Work to complete: Using the records below, copy every line that holds the string "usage".

(Items from a dataset)

-*-

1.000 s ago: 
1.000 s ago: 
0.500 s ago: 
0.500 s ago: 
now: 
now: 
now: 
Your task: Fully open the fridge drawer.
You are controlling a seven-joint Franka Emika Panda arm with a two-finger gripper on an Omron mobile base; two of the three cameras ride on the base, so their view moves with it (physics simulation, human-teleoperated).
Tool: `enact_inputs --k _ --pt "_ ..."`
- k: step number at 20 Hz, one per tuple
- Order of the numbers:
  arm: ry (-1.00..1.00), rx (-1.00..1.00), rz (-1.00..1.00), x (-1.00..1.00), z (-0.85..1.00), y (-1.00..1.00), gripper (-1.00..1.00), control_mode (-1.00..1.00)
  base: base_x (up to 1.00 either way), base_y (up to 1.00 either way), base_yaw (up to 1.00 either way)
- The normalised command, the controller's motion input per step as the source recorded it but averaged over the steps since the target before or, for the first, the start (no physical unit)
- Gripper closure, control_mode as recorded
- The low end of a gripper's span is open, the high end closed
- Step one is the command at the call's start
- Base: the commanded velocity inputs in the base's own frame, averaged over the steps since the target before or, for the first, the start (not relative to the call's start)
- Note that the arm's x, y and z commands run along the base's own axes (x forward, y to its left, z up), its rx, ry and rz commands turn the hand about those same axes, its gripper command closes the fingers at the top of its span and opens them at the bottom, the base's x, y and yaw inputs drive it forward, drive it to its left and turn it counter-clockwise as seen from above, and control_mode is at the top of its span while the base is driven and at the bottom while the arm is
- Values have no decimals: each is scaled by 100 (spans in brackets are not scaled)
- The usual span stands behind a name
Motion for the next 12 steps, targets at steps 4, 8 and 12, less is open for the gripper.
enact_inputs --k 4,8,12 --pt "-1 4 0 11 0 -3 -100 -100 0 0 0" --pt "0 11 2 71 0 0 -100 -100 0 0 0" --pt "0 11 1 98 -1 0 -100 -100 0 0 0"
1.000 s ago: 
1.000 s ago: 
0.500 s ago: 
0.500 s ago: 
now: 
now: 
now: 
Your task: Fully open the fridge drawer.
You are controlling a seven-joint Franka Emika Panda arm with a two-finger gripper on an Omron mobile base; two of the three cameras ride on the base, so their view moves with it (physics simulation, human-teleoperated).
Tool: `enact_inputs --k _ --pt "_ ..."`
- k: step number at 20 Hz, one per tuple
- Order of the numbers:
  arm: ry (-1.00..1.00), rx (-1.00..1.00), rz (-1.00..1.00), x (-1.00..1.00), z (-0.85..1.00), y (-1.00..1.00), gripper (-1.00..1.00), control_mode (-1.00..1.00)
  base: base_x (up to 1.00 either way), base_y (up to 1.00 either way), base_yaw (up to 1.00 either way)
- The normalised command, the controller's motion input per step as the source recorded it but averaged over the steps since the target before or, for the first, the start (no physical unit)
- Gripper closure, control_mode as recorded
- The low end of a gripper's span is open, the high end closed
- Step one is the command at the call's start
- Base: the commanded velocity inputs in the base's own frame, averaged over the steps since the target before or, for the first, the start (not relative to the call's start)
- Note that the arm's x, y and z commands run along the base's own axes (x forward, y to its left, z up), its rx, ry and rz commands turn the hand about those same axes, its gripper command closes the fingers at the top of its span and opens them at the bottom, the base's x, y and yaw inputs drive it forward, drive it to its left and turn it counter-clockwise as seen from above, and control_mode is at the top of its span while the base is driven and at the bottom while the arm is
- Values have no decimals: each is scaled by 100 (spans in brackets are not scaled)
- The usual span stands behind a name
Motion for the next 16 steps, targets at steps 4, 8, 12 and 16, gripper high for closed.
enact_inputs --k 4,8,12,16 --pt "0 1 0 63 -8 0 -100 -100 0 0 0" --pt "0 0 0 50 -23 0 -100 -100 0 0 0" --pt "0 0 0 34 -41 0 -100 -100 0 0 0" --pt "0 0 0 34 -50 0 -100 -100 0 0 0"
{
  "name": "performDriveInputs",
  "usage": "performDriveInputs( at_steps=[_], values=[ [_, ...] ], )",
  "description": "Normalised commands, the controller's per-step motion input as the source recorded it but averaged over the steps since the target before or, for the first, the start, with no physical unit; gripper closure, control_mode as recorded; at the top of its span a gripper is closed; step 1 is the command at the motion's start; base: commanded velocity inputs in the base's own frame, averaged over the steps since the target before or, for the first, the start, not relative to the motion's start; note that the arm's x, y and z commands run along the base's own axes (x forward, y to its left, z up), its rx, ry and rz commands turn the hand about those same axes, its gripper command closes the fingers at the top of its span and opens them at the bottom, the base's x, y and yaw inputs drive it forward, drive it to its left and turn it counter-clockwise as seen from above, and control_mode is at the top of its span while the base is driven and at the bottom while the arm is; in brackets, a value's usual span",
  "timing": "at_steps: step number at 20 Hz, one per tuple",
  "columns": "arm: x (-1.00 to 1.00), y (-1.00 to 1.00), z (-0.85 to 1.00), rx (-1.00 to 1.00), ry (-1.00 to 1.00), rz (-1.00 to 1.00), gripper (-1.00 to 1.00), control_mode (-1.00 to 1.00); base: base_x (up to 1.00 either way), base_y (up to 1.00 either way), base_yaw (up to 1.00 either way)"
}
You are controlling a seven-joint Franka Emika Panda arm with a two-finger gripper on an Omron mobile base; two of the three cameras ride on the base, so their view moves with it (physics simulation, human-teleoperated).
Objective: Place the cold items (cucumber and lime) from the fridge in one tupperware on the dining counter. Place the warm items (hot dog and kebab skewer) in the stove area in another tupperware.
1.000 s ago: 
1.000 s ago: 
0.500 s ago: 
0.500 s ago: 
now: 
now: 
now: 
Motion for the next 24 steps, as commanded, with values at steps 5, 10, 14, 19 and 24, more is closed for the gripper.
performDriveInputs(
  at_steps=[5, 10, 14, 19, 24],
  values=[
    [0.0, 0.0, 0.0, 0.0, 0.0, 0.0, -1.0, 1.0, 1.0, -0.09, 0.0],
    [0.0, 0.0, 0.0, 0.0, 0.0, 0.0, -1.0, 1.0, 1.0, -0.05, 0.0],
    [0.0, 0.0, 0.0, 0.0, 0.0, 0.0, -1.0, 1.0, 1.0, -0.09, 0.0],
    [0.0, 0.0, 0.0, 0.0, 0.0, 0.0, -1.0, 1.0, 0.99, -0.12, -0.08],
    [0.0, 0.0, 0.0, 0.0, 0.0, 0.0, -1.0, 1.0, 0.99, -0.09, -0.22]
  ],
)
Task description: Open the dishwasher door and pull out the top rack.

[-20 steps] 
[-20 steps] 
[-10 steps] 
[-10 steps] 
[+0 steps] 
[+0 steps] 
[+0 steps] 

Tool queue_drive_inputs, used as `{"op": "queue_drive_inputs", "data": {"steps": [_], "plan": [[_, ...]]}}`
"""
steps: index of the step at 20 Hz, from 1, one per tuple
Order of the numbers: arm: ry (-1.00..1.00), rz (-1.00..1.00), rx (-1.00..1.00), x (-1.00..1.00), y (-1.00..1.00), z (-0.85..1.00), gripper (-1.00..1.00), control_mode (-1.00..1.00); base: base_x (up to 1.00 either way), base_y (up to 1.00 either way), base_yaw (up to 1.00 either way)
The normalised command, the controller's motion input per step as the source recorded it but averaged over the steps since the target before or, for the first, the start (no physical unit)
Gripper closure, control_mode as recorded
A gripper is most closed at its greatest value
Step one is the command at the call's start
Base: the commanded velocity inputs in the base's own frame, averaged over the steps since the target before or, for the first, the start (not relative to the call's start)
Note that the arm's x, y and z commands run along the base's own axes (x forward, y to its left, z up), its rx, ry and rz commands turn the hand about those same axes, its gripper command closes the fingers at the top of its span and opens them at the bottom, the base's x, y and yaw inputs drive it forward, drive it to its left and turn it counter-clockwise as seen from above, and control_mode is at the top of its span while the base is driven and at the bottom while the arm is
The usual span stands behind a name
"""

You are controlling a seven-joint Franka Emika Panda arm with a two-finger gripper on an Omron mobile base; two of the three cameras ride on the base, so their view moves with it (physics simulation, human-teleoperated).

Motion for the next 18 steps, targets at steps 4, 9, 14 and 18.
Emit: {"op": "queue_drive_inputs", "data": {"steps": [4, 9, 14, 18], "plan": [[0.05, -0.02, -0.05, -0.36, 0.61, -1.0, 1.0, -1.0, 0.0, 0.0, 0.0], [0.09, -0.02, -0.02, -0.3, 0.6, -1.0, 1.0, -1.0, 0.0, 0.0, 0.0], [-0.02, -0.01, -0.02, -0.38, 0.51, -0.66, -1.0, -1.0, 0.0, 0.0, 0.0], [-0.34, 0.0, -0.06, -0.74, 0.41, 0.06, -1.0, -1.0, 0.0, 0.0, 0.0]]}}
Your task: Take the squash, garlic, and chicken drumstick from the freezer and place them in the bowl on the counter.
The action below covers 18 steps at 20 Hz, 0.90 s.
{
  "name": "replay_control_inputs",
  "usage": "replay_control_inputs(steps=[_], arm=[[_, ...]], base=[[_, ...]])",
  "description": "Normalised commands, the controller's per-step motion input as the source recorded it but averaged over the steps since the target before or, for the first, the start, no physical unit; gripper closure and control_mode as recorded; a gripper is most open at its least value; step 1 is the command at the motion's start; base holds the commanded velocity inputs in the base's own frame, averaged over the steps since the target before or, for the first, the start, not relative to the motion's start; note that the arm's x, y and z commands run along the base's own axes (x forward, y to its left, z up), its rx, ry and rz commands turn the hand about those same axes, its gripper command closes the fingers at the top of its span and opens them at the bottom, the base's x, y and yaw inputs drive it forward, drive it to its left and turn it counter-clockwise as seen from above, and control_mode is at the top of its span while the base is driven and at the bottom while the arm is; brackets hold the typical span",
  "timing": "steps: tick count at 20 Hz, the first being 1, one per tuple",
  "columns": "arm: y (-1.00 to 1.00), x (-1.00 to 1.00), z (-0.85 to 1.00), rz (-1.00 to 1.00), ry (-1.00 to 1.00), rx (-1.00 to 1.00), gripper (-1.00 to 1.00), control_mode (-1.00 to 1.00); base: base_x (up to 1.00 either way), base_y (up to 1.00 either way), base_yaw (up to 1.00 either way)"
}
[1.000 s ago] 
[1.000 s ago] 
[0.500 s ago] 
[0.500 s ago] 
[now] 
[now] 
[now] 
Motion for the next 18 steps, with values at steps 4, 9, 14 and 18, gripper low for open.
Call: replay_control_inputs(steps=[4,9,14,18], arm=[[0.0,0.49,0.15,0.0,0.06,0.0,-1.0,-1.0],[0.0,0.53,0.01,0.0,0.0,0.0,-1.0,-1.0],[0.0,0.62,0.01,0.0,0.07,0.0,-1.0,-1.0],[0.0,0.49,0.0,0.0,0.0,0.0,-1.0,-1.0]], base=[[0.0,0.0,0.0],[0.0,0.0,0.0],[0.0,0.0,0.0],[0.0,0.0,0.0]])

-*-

Answer box:
  "usage": "performDriveInputs( at_steps=[_], values=[ [_, ...] ], )",
  "usage": "replay_control_inputs(steps=[_], arm=[[_, ...]], base=[[_, ...]])",

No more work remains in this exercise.